(Reuters) - Sinclair Broadcast Group Inc has approached rival U.S. broadcaster Tribune Media Co to discuss a potential combination, people familiar with the matter said on Wednesday, a deal that would hinge on existing regulations being relaxed.
A deal between Sinclair and Tribune Media, which have market capitalizations of $3.8 billion and $3.3 billion respectively, would combine two of the largest U.S. local TV station owners and face regulatory curbs on how many households they can reach.
Analysts have said the broadcast industry hopes President Donald Trump will lift caps on ownership concentration, allowing it to compete for audiences and advertising dollars against Facebook Inc and Alphabet Inc’s Google.
Tribune Media declined to comment while Sinclair did not respond to a request for comment.
Tribune Media’s stock jumped as much 16 percent on the news and was trading up about 7 percent at midday on Wednesday in New York at $36.91. Sinclair’s stock hit a record high of $42.40, up more than 6 percent, before easing to $41.50 around midday.
The discussions between the companies are preliminary and there is no certainty they will lead to any deal, the sources said.
Tribune Media is comprised of 42 owned or operated broadcast stations, as well as cable network WGN America, Tribune Studios and WGN-Radio. Sinclair owns, operates or provides services to 173 television stations in 81 markets.
If the companies decide to combine, they would collectively reach more people than the U.S. Federal Communications Commission (FCC) currently allows. Unless grandfathered in, no broadcast group is allowed to reach more than 39 percent of U.S. households.

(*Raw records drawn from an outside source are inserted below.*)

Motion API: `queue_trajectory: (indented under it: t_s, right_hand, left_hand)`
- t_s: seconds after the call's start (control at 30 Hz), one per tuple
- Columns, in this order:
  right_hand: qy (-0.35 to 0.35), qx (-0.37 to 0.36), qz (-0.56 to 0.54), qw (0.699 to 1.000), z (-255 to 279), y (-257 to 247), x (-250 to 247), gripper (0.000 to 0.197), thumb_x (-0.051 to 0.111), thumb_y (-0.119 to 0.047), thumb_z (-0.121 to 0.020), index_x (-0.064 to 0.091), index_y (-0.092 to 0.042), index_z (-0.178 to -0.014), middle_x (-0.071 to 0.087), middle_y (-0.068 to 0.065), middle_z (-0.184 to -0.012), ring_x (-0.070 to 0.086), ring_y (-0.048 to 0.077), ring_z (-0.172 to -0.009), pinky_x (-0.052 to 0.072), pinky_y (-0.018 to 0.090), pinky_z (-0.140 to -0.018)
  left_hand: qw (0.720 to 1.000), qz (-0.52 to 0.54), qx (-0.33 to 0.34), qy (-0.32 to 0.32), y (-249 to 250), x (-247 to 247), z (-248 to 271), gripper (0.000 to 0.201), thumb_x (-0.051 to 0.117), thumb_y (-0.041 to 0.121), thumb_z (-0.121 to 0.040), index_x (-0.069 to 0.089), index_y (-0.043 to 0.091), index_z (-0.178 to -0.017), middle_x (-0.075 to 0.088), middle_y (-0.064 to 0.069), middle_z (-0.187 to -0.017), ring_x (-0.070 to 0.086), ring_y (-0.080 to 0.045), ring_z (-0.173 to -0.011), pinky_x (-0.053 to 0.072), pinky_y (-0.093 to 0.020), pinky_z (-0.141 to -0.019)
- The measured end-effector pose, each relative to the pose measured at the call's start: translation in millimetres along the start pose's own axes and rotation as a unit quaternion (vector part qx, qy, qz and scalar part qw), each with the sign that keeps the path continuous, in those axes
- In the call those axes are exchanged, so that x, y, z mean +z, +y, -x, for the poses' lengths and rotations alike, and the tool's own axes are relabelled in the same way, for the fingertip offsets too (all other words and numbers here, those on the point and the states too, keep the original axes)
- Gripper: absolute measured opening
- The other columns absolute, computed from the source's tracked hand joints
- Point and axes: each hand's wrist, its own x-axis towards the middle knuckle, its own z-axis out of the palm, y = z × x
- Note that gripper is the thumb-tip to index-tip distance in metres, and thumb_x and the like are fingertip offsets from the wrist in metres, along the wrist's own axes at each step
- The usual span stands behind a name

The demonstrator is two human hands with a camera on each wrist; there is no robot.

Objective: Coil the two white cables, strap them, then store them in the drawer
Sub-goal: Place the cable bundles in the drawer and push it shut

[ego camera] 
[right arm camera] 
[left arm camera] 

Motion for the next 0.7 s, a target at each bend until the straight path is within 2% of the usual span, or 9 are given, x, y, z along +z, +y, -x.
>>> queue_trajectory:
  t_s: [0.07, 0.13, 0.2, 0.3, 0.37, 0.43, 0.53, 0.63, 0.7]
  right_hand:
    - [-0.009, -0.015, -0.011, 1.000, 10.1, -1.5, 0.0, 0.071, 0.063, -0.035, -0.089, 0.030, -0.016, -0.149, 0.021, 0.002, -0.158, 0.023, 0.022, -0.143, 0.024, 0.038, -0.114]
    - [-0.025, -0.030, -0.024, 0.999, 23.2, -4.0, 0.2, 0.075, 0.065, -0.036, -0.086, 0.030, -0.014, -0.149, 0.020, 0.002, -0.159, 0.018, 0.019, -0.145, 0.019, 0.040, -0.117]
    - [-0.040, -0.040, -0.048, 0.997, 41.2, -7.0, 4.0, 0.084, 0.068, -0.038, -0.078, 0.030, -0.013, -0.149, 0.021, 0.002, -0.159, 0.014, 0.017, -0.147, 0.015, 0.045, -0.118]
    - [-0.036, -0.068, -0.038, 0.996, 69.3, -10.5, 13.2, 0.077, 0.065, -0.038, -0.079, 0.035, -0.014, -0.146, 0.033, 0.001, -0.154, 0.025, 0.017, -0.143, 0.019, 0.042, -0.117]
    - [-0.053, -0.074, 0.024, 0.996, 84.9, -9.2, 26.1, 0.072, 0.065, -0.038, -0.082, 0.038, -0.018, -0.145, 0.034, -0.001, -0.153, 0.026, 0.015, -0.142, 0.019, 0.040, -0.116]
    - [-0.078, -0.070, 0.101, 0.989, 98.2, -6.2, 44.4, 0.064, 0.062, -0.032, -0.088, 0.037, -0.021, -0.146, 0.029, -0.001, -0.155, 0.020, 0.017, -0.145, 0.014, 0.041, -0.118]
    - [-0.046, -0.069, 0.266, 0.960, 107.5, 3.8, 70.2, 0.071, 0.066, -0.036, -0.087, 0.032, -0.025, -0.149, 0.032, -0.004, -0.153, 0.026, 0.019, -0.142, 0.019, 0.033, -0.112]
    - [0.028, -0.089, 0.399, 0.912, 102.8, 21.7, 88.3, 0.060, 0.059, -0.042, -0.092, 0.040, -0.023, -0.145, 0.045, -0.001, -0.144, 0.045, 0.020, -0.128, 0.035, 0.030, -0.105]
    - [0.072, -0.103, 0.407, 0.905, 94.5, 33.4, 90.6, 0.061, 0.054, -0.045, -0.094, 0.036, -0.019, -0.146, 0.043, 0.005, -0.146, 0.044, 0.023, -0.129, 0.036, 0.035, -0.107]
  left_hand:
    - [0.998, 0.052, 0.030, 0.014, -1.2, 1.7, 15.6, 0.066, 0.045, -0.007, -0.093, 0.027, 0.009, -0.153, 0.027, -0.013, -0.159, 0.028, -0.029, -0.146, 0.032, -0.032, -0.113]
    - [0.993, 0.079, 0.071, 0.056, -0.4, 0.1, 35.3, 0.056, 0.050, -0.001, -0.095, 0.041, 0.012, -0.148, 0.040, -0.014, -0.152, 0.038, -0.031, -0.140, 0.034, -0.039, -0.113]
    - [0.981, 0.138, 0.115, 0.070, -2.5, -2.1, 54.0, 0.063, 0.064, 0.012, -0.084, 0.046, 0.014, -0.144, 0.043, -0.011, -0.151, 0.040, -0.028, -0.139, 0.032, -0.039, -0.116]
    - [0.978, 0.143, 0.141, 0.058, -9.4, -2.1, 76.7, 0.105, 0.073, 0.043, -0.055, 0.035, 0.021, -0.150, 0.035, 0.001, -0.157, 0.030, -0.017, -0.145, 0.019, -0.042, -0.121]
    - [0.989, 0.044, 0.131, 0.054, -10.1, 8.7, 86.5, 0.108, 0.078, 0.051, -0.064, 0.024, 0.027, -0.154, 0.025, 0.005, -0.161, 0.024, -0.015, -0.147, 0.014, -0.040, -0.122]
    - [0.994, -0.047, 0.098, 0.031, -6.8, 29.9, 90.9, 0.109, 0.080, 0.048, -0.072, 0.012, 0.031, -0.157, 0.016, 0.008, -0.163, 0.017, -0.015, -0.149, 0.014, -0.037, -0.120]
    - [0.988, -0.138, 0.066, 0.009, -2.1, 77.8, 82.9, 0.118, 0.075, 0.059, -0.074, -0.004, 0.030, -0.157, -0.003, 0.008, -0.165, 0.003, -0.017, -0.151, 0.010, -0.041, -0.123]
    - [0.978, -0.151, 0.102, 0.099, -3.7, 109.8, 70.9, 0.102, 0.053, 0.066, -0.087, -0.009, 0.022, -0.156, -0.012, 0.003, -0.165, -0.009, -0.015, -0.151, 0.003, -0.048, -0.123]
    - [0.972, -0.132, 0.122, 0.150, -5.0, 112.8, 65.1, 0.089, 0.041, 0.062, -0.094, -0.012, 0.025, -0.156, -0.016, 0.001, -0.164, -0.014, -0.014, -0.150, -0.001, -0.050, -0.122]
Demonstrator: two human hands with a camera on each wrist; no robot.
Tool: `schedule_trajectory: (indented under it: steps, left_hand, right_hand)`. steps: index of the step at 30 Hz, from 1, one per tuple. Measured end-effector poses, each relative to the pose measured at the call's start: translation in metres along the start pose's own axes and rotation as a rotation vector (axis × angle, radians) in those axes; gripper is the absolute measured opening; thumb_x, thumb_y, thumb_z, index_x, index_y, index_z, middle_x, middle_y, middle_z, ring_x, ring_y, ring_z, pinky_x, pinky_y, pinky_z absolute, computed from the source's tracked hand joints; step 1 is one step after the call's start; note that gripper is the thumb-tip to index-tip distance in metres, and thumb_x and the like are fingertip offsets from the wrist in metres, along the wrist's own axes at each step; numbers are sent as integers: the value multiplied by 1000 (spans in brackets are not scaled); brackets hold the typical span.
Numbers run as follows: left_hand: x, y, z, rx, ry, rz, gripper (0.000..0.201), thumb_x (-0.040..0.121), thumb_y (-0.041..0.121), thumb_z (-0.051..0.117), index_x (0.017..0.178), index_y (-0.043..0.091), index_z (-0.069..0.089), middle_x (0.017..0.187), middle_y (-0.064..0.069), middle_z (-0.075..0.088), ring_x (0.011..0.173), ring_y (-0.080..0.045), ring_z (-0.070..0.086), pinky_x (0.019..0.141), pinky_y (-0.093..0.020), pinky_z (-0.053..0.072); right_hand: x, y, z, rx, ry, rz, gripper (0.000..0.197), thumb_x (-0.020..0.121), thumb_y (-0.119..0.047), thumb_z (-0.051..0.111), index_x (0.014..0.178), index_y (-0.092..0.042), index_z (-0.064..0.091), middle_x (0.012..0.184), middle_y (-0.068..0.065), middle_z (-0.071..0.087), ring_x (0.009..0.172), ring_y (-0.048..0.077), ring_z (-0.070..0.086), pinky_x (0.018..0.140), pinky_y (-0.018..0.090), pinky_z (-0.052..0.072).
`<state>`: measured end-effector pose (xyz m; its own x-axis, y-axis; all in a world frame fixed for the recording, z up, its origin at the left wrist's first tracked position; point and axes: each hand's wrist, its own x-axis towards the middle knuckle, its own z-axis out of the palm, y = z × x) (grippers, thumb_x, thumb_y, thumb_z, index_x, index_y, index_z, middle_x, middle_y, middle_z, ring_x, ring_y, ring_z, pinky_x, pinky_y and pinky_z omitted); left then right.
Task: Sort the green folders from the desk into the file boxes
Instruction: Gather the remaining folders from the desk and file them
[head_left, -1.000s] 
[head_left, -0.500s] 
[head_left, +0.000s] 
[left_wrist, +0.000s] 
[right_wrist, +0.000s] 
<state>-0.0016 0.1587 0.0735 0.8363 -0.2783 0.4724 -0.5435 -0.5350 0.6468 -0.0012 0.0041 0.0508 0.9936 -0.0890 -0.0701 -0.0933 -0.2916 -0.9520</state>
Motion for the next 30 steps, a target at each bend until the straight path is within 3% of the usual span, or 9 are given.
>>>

In the past, Congress has increased the cap. Sinclair and Tribune also could seek a waiver to go above the cap as part of a deal, the sources said.
Tribune already is above the FCC cap, reaching 44 percent of U.S. households, while Sinclair is at 38 percent, according to Jefferies LLC analyst John Janedis.
Sinclair also could look at buying parts of Tribune, such as the dozen CW broadcast stations it owns, or its media holdings such as the WGN America cable network and its stake in the Food Network, the people added.
The sources asked not to be identified because the matter is confidential.
Tribune’s chief executive, Peter Liguori, has said he is stepping down this month and the company has yet to name a permanent replacement. In February, Starboard Value LP, an activist hedge fund known for calling on companies to change their strategy, disclosed a 6.6 percent stake in the company.
Sinclair branched out into cable networks last year when it bought the Tennis Channel for $350 million.
Tribune Media said last year it was working withfinancial advisers Moelis & Co and Guggenheim Securities on a strategic review. It subsequently sold its media data unit Gracenote to Nielsen Holdings Plc for $560 million.
Tribune on Wednesday morning reported fourth-quarter earnings and revenues that missed most analysts’ estimates.
On the earnings call, Tribune executives did not address any potential deal but said the company is “always looking at what we do with our portfolio to maximize shareholder value.”